As a young teen, I remember confessing to my oldest sister that all my life I'd been comforted by a growling stomach at night. Naturally, my sister laughed. Why? she wondered.


 "Because it reminds me that breakfast is coming. And I'll have room to eat a lot of it."

 I love that I knew beyond a doubt that my mom's homemade breakfasts would be good each day. I love how I anticipated them.

What I didn't know was that a stomach that allowed for such rapid digestion was not normal. And what I didn't expect was that another, though less abnormal, condition would eventually blight my system: pregnancy after pregnancy after pregnancy. A four-year cycle that left me with two beautiful blond children, two painful stories of early miscarriage, a series of UTIs and a stomach that ultimately decided life was  no bueno. 

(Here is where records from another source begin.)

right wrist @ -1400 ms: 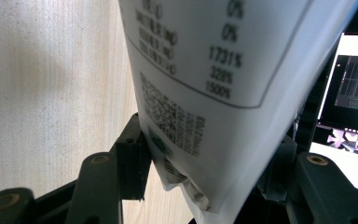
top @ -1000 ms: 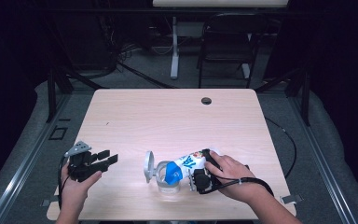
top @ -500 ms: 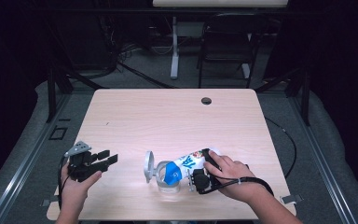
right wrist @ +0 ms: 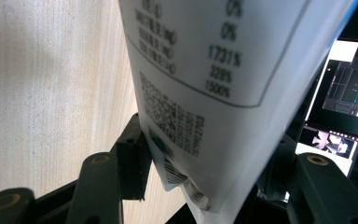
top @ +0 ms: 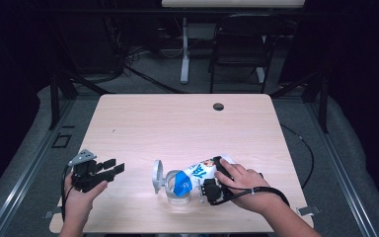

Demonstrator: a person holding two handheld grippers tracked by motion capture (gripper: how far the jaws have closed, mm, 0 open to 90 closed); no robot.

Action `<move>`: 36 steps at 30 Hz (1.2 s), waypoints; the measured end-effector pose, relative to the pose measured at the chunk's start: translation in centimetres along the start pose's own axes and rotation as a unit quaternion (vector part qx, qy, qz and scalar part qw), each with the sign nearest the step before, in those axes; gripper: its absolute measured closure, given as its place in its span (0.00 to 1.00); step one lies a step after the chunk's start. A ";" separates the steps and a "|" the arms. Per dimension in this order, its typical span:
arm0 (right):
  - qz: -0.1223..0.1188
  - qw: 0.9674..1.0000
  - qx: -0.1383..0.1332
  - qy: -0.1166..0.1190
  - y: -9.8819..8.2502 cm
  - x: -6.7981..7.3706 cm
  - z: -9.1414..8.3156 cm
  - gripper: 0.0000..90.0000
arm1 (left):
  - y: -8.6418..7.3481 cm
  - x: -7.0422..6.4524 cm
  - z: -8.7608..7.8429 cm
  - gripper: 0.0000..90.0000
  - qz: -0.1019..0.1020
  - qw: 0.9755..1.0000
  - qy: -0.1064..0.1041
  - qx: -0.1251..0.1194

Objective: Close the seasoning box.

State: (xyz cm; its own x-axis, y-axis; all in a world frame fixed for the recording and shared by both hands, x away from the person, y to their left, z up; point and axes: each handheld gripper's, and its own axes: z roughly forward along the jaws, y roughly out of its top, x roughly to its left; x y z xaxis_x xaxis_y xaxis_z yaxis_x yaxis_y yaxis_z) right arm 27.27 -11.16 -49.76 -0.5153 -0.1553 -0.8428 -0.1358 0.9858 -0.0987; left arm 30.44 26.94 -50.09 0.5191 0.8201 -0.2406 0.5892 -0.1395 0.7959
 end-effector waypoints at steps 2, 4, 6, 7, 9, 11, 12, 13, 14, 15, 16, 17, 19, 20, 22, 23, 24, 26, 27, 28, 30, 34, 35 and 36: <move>-0.006 1.000 0.007 -0.001 0.1 -0.1 -0.1 0.52 | 0.0 0.0 0.0 0.60 0.000 1.000 0.000 0.000; -0.004 1.000 0.002 -0.001 0.1 0.0 0.0 0.52 | 0.0 0.0 0.0 0.60 0.000 1.000 0.000 0.000; -0.006 1.000 0.000 -0.003 0.1 0.0 0.0 0.52 | 0.0 0.0 0.0 0.60 -0.001 1.000 0.000 0.000; -0.007 1.000 0.000 -0.003 0.1 0.0 -0.1 0.52 | 0.0 0.0 0.0 0.60 -0.001 1.000 0.000 0.000; -0.007 1.000 0.001 -0.003 0.1 -0.1 -0.1 0.52 | 0.0 0.0 0.0 0.60 -0.001 1.000 0.001 -0.001; -0.013 1.000 0.004 -0.006 0.2 -0.1 -0.1 0.52 | 0.0 0.0 0.0 0.60 -0.002 1.000 0.001 -0.001; -0.015 1.000 0.004 -0.006 0.2 -0.1 -0.1 0.52 | 0.0 0.0 0.0 0.60 -0.002 1.000 0.001 -0.001; -0.021 1.000 0.010 -0.008 0.2 -0.2 -0.2 0.52 | 0.0 0.0 0.0 0.60 -0.002 1.000 0.001 -0.001; -0.021 1.000 0.010 -0.008 0.2 -0.2 -0.2 0.52 | 0.0 0.0 0.0 0.60 -0.001 1.000 0.001 0.000; -0.021 1.000 0.010 -0.008 0.2 -0.2 -0.2 0.52 | 0.0 0.0 0.0 0.60 -0.001 1.000 0.001 0.001; -0.022 1.000 0.010 -0.009 0.2 -0.2 -0.2 0.52 | 0.0 0.0 0.0 0.60 -0.001 1.000 0.001 0.001; -0.019 1.000 0.005 -0.010 0.2 -0.1 -0.1 0.52 | 0.0 0.0 0.0 0.60 -0.001 1.000 0.000 0.001; -0.023 1.000 0.007 -0.011 0.2 -0.2 -0.2 0.52 | 0.0 0.0 0.0 0.60 -0.002 1.000 0.001 0.000; -0.024 1.000 0.007 -0.012 0.3 -0.2 -0.2 0.52 | 0.0 0.0 0.0 0.60 -0.002 1.000 0.001 -0.001; -0.025 1.000 0.007 -0.013 0.3 -0.2 -0.2 0.52 | 0.0 0.1 0.0 0.60 -0.002 1.000 0.001 -0.001; -0.025 1.000 0.007 -0.013 0.3 -0.2 -0.2 0.52 | 0.0 0.1 0.0 0.60 -0.002 1.000 0.001 -0.001; -0.025 1.000 0.007 -0.012 0.3 -0.2 -0.2 0.52 | 0.0 0.1 0.0 0.60 -0.002 1.000 0.002 -0.001; -0.026 1.000 0.007 -0.013 0.3 -0.2 -0.2 0.52 | 0.0 0.1 0.0 0.60 -0.002 1.000 0.001 -0.001; -0.027 1.000 0.007 -0.013 0.3 -0.2 -0.2 0.52 | 0.0 0.1 0.0 0.60 -0.003 1.000 0.001 -0.001; -0.031 0.999 0.010 -0.015 0.3 -0.3 -0.3 0.52 | 0.0 0.1 0.0 0.60 -0.003 1.000 0.001 -0.001; -0.028 0.999 0.006 -0.014 0.3 -0.2 -0.2 0.52 | 0.0 0.1 0.0 0.60 -0.003 1.000 0.001 -0.001; -0.032 0.999 0.008 -0.014 0.4 -0.3 -0.3 0.52 | 0.0 0.1 0.0 0.60 -0.002 1.000 0.001 -0.002; -0.033 0.999 0.009 -0.015 0.4 -0.3 -0.3 0.52 | -0.1 0.1 0.0 0.60 -0.003 1.000 0.001 -0.002; -0.034 0.999 0.009 -0.015 0.4 -0.3 -0.3 0.52 | -0.1 0.1 0.0 0.60 -0.003 1.000 0.001 -0.002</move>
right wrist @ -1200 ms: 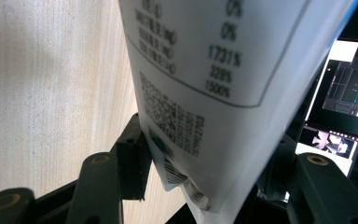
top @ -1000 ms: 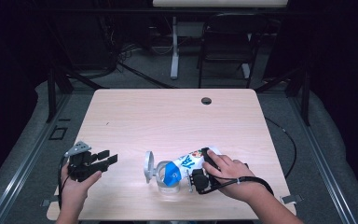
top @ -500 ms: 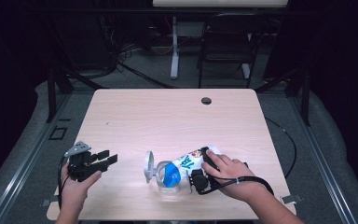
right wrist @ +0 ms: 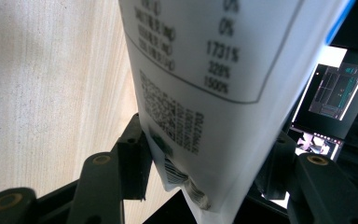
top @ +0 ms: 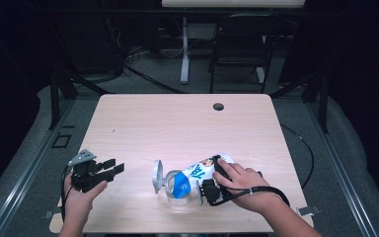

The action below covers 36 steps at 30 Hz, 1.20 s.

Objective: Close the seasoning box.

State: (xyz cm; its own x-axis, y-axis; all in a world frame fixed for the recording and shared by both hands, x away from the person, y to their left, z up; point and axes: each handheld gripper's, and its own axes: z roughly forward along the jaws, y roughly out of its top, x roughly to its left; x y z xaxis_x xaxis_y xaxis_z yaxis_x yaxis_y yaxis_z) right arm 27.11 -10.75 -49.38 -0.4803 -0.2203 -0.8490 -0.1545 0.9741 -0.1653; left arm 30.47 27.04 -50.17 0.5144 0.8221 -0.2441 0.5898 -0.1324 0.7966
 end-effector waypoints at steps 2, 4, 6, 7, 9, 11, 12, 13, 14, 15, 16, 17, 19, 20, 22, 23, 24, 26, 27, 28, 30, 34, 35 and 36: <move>0.000 1.000 0.001 0.000 0.0 0.0 0.0 0.52 | 0.0 0.0 0.0 0.60 -0.001 1.000 0.000 0.000; -0.001 1.000 0.001 0.001 0.0 0.0 0.0 0.52 | 0.0 0.0 0.0 0.60 0.000 1.000 0.000 0.000; 0.000 1.000 0.004 0.003 0.1 -0.1 -0.1 0.52 | 0.0 0.0 0.0 0.60 -0.001 1.000 0.000 0.000; -0.002 1.000 0.005 0.002 0.1 -0.1 -0.1 0.52 | 0.0 0.0 0.0 0.60 -0.001 1.000 -0.001 0.000; -0.005 1.000 0.008 0.002 0.1 -0.2 -0.2 0.52 | 0.0 0.0 0.0 0.60 -0.001 1.000 -0.001 0.000; 0.000 1.000 0.001 0.004 0.1 -0.1 0.0 0.52 | 0.0 0.0 0.0 0.60 -0.001 1.000 -0.001 0.000; -0.001 1.000 0.002 0.004 0.1 -0.1 -0.1 0.52 | 0.0 0.0 0.0 0.60 -0.001 1.000 -0.001 0.000; -0.007 1.000 0.010 0.003 0.1 -0.2 -0.2 0.52 | 0.0 0.0 0.0 0.60 -0.001 1.000 -0.001 0.000; -0.008 1.000 0.010 0.002 0.1 -0.2 -0.2 0.52 | 0.0 0.0 0.0 0.60 -0.001 1.000 -0.001 0.000; -0.009 1.000 0.010 0.002 0.1 -0.2 -0.2 0.52 | 0.0 0.0 0.0 0.60 0.000 1.000 0.000 0.002; -0.009 1.000 0.010 0.002 0.1 -0.2 -0.2 0.52 | 0.0 0.0 0.0 0.60 0.000 1.000 0.000 0.002; -0.005 1.000 0.006 0.003 0.1 -0.2 -0.1 0.52 | 0.0 0.0 0.0 0.60 -0.001 1.000 0.000 0.002; -0.006 1.000 0.008 0.002 0.1 -0.2 -0.1 0.52 | 0.0 0.1 0.0 0.60 0.000 1.000 0.000 0.002; -0.010 1.000 0.012 0.002 0.2 -0.3 -0.2 0.52 | 0.0 0.1 0.0 0.60 0.000 1.000 0.000 0.002; -0.010 1.000 0.012 0.002 0.2 -0.3 -0.2 0.52 | 0.0 0.1 0.0 0.60 -0.001 1.000 0.000 0.002; -0.010 1.000 0.012 0.003 0.2 -0.3 -0.2 0.52 | 0.0 0.1 0.0 0.60 -0.001 1.000 0.000 0.002; -0.010 1.000 0.013 0.003 0.2 -0.3 -0.2 0.52 | 0.0 0.1 0.0 0.60 -0.001 1.000 0.000 0.002; -0.009 1.000 0.013 0.004 0.2 -0.3 -0.2 0.52 | -0.1 0.1 0.0 0.60 -0.001 1.000 0.000 0.002; -0.010 1.000 0.014 0.004 0.2 -0.3 -0.2 0.52 | -0.1 0.0 0.1 0.60 0.000 1.000 0.000 0.002; -0.010 1.000 0.015 0.004 0.2 -0.3 -0.2 0.52 | -0.1 0.0 0.1 0.60 0.000 1.000 0.000 0.003; -0.010 1.000 0.018 0.006 0.2 -0.4 -0.2 0.52 | -0.1 0.1 0.1 0.60 -0.001 1.000 0.000 0.002; -0.003 1.000 0.012 0.006 0.2 -0.3 -0.1 0.52 | -0.1 0.1 0.0 0.60 -0.002 1.000 0.000 0.001; -0.003 1.000 0.012 0.007 0.2 -0.3 -0.1 0.52 | -0.1 0.1 0.0 0.60 -0.002 1.000 0.000 0.001; -0.001 1.000 0.010 0.008 0.2 -0.3 0.0 0.52 | -0.1 0.1 0.0 0.60 -0.002 1.000 0.000 0.001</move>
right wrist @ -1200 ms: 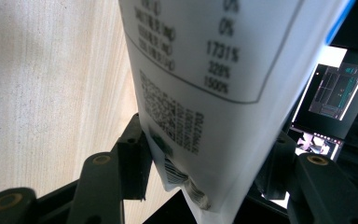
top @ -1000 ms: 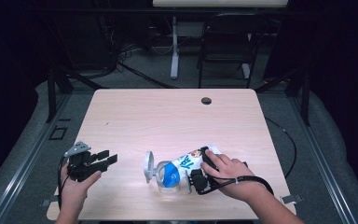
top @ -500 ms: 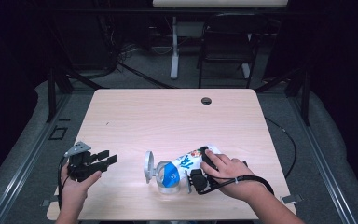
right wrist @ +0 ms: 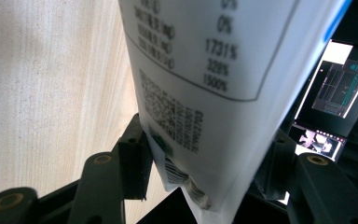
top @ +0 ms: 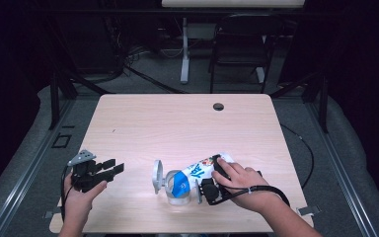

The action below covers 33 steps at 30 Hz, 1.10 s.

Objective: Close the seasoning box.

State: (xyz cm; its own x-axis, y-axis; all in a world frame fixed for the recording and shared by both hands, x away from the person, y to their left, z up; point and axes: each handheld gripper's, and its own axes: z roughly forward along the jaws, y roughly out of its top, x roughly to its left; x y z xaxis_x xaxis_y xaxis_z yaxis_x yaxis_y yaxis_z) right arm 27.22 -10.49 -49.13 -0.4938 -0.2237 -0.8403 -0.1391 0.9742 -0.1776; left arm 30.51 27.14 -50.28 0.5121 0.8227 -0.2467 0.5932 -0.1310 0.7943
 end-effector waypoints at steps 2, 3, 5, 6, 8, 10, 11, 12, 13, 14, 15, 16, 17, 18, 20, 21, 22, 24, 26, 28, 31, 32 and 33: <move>0.000 1.000 0.001 0.000 0.0 0.0 0.0 0.52 | 0.0 0.0 0.0 0.60 0.001 1.000 0.000 0.000; 0.001 1.000 0.000 0.000 0.0 0.0 0.0 0.52 | 0.0 0.0 0.0 0.60 0.001 1.000 0.000 0.000; 0.000 1.000 0.003 -0.001 0.0 -0.1 0.1 0.52 | 0.0 0.0 0.0 0.60 0.001 1.000 0.000 0.000; 0.002 1.000 0.001 -0.001 0.0 -0.1 0.1 0.52 | 0.0 0.0 0.0 0.60 0.001 1.000 0.000 0.000; 0.001 1.000 0.003 -0.001 0.0 -0.1 0.1 0.52 | 0.0 0.0 0.0 0.60 0.000 1.000 0.000 -0.001; 0.001 1.000 0.003 -0.001 0.0 -0.1 0.1 0.52 | 0.0 0.0 0.0 0.60 0.000 1.000 0.000 -0.001; 0.000 1.000 0.003 -0.001 0.0 -0.1 0.1 0.52 | 0.0 0.0 0.0 0.60 0.000 1.000 0.000 0.000; -0.001 1.000 0.004 -0.002 0.0 -0.2 0.1 0.52 | 0.0 0.0 0.0 0.60 0.001 1.000 0.000 0.000; -0.001 1.000 0.005 -0.002 0.0 -0.2 0.1 0.52 | 0.0 0.0 0.0 0.60 0.001 1.000 0.000 0.000; -0.001 1.000 0.005 -0.002 0.0 -0.2 0.1 0.52 | 0.0 0.0 0.0 0.60 0.001 1.000 0.000 0.000; -0.001 1.000 0.006 -0.002 0.0 -0.2 0.1 0.52 | 0.0 0.0 0.1 0.60 0.002 1.000 0.000 0.001; -0.001 1.000 0.006 -0.002 0.1 -0.2 0.1 0.52 | 0.0 0.0 0.1 0.60 0.002 1.000 0.000 0.001; -0.007 1.000 0.013 -0.004 0.1 -0.3 0.0 0.52 | 0.0 0.0 0.1 0.60 0.002 1.000 0.000 0.002; -0.008 1.000 0.013 -0.004 0.1 -0.3 0.0 0.52 | 0.0 0.0 0.1 0.60 0.002 1.000 0.000 0.002; -0.008 1.000 0.013 -0.004 0.1 -0.3 0.0 0.52 | 0.0 0.1 0.1 0.60 0.001 1.000 -0.001 0.002; -0.004 1.000 0.008 -0.005 0.1 -0.2 0.1 0.52 | -0.1 0.1 0.1 0.60 0.001 1.000 -0.001 0.003; -0.005 1.000 0.008 -0.005 0.1 -0.2 0.1 0.52 | -0.1 0.1 0.1 0.60 0.001 1.000 -0.001 0.003; -0.008 1.000 0.009 -0.006 0.1 -0.2 0.1 0.52 | -0.1 0.1 0.1 0.60 0.000 1.000 0.001 0.002; -0.008 1.000 0.010 -0.006 0.1 -0.3 0.1 0.52 | -0.1 0.1 0.1 0.60 0.000 1.000 0.001 0.002; -0.009 1.000 0.010 -0.007 0.1 -0.3 0.1 0.52 | -0.1 0.1 0.1 0.60 0.000 1.000 0.001 0.002; -0.009 1.000 0.009 -0.005 0.1 -0.3 0.1 0.52 | -0.1 0.1 0.1 0.60 0.000 1.000 0.001 0.002; -0.009 1.000 0.009 -0.005 0.1 -0.3 0.1 0.52 | -0.1 0.1 0.1 0.60 0.000 1.000 0.001 0.002; -0.011 1.000 0.011 -0.007 0.1 -0.3 0.1 0.52 | -0.1 0.1 0.1 0.60 0.000 1.000 0.001 0.002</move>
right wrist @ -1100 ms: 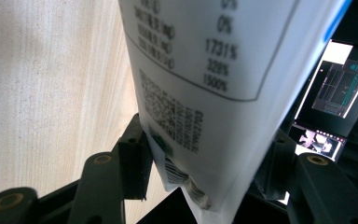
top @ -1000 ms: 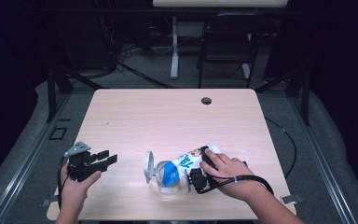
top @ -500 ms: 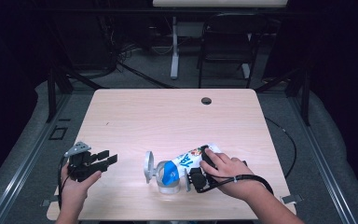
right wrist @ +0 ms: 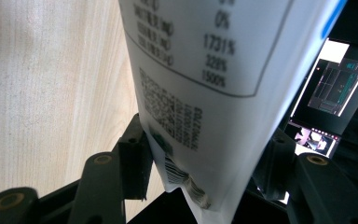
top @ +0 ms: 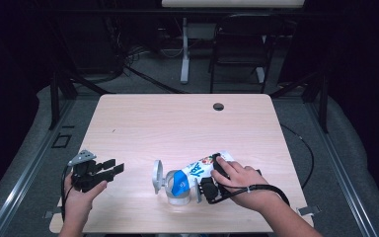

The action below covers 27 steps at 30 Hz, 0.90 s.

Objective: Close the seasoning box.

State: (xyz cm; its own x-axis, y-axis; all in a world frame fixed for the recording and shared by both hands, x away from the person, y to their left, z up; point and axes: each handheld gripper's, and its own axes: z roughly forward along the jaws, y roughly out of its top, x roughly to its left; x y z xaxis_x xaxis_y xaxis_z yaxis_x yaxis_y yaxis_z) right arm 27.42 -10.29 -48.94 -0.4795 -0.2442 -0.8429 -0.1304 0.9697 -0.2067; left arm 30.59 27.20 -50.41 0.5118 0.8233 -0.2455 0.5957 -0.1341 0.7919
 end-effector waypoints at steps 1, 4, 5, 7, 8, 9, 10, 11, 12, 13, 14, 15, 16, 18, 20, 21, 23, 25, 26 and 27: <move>0.000 1.000 0.000 0.000 0.0 0.0 0.0 0.52 | 0.0 0.0 0.0 0.60 0.000 1.000 -0.001 0.000; 0.000 1.000 0.000 0.000 0.0 0.0 0.0 0.52 | 0.0 0.0 0.0 0.60 0.001 1.000 -0.001 0.001; -0.001 1.000 0.000 0.000 0.0 0.0 0.0 0.52 | 0.0 0.0 0.0 0.60 0.000 1.000 -0.001 0.000; -0.001 1.000 0.000 0.001 0.0 0.0 0.0 0.52 | 0.0 0.0 0.0 0.60 0.000 1.000 -0.001 0.001; -0.001 1.000 0.000 0.002 0.0 0.0 0.0 0.52 | 0.0 0.0 0.0 0.60 -0.001 1.000 0.000 0.001; -0.001 1.000 0.000 0.002 0.0 0.0 0.0 0.52 | 0.0 0.0 0.0 0.60 -0.001 1.000 0.000 0.002; -0.002 1.000 0.000 0.002 0.0 -0.1 0.0 0.52 | 0.0 0.0 0.0 0.60 -0.001 1.000 0.000 0.001; -0.002 1.000 -0.001 0.001 0.0 -0.1 0.0 0.52 | 0.0 0.0 0.0 0.60 -0.001 1.000 0.001 0.000; -0.002 1.000 -0.001 0.001 0.0 -0.1 0.0 0.52 | 0.0 0.0 0.0 0.60 -0.001 1.000 0.001 0.000; -0.001 1.000 -0.003 0.003 0.0 0.0 0.0 0.52 | 0.0 0.1 0.0 0.60 -0.002 1.000 0.000 -0.001; -0.001 1.000 -0.003 0.003 0.0 0.0 0.0 0.52 | 0.0 0.1 0.0 0.60 -0.002 1.000 0.000 -0.001; -0.003 1.000 -0.001 0.000 0.0 -0.1 0.0 0.52 | 0.0 0.1 0.0 0.60 -0.002 1.000 0.000 -0.001; -0.005 1.000 -0.001 0.000 0.0 -0.1 0.0 0.52 | 0.0 0.1 0.0 0.60 -0.002 1.000 0.000 -0.001; -0.006 1.000 0.000 -0.001 0.0 -0.1 0.0 0.52 | 0.0 0.1 0.0 0.60 -0.002 1.000 0.001 -0.001; -0.004 1.000 -0.005 0.000 0.0 0.0 0.0 0.52 | 0.0 0.1 0.0 0.60 -0.002 1.000 0.000 -0.001; -0.005 1.000 -0.004 0.000 0.0 -0.1 0.0 0.52 | 0.0 0.1 0.0 0.60 -0.002 1.000 0.000 -0.001; -0.007 1.000 -0.001 -0.001 0.0 -0.1 0.0 0.52 | 0.0 0.1 0.0 0.60 -0.002 1.000 0.001 0.000; -0.010 1.000 -0.001 -0.003 0.1 -0.1 -0.1 0.52 | 0.0 0.1 0.0 0.60 -0.002 1.000 0.000 -0.001; -0.010 1.000 -0.001 -0.004 0.1 -0.1 -0.1 0.53 | 0.0 0.1 -0.1 0.60 -0.002 1.000 0.001 -0.001; -0.011 1.000 -0.001 -0.003 0.1 -0.1 -0.1 0.53 | 0.0 0.1 -0.1 0.60 -0.003 1.000 -0.001 -0.001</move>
State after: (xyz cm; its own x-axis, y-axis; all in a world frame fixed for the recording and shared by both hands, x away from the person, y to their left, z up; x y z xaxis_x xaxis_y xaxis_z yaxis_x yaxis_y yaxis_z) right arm 27.38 -10.20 -48.83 -0.4708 -0.2649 -0.8415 -0.1424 0.9642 -0.2238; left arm 30.57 27.31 -50.41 0.5104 0.8224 -0.2514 0.5972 -0.1287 0.7917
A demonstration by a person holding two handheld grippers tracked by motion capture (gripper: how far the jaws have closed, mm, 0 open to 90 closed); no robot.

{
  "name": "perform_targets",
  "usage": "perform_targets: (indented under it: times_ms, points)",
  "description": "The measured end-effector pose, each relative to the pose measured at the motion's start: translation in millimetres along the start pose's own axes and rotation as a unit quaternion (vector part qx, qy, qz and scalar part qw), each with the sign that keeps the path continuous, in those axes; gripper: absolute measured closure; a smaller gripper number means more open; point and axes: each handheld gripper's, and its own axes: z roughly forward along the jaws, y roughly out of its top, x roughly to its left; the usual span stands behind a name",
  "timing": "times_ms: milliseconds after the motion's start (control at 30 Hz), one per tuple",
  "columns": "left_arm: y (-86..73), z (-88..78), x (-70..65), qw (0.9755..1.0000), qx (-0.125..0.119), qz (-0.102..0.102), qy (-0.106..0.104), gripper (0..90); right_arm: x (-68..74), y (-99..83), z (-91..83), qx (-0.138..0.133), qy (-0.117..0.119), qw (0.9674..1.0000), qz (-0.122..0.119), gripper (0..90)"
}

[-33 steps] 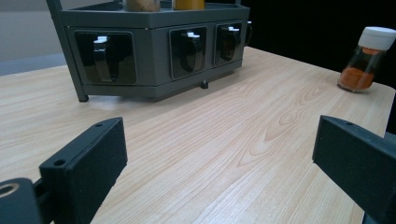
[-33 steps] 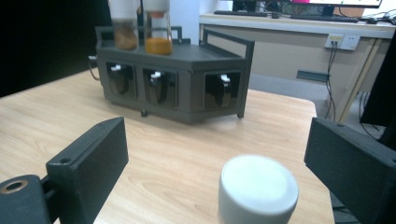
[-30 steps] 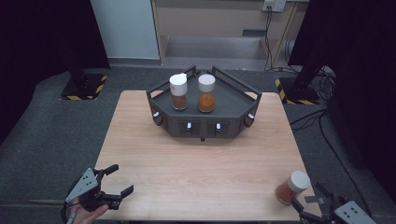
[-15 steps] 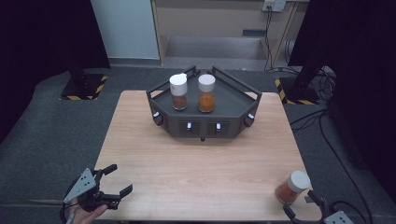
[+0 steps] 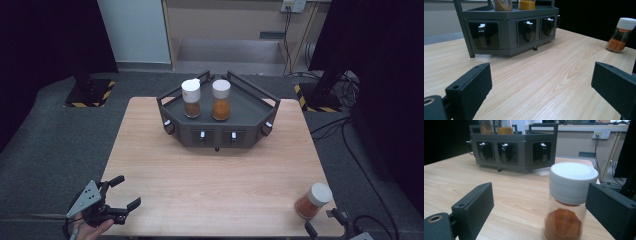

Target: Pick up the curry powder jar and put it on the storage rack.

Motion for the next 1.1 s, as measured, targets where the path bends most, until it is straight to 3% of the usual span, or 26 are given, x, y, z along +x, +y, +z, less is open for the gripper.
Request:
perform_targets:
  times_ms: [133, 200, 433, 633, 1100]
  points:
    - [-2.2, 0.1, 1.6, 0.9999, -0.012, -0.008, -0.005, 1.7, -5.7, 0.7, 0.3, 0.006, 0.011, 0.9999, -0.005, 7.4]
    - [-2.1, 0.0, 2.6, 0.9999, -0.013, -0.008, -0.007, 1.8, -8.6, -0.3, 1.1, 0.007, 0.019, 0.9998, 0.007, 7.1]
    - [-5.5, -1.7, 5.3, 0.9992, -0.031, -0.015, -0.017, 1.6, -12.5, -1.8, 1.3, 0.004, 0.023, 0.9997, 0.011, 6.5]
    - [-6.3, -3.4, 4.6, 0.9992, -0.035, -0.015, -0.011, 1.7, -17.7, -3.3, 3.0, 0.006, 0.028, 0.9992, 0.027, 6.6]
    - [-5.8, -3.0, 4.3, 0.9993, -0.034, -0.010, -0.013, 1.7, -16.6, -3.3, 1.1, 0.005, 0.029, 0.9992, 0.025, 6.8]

The day before, I told my mother, "I'm coming over. I need help. My stomach has gone suicidal on me."

And boy was that the truth!

Since the day I conceived the last ill-fated fetus, ten months prior, my stomach had not growled. Not if I ate, not if I didn't. Not in the day, and never ever at night. And lately, eating had become as difficult as swallowing my big fat pride.

But not now. At this moment my stomach was growling.

As I lay there, nodding at last into a comforted sleep, I knew that breakfast was coming again... and I knew beyond a doubt that it was going to be good. 



to be continued...



Monday, October 17, 2011

You are Welcome Here


Well, let's just get one thing straight: I'm no domestic goddess.


And if you're thinking I'm going to convince you that whole foods have saved me or that "the best food alive" can save you, well... you're welcome here, but I am sure to disappoint.

You see, I'm just a girl {no, really.} I'm a daughter and a mother, sandwiched in a loving mess of generational foodies.

Food really matters to me.

More importantly, however, I am amazed by the power and love of God and his ability to transform this arrogant kid into a humble and patient woman {a mother no less!}; I am interested in becoming all that I can be, but not in being self-made or constantly reinvented; I want to learn to honor my parents and nurture my children; but yes {finally, and perhaps least importantly of all} I desire greatly to help change the way Americans view, grow, prepare and eat FOOD.

I am {i suppose} a food renegade, a whole foods believer, and one very happy eater. {and long sentence-maker!}

Join me as we fight for our food "rights" and learn to feed our families REAL food.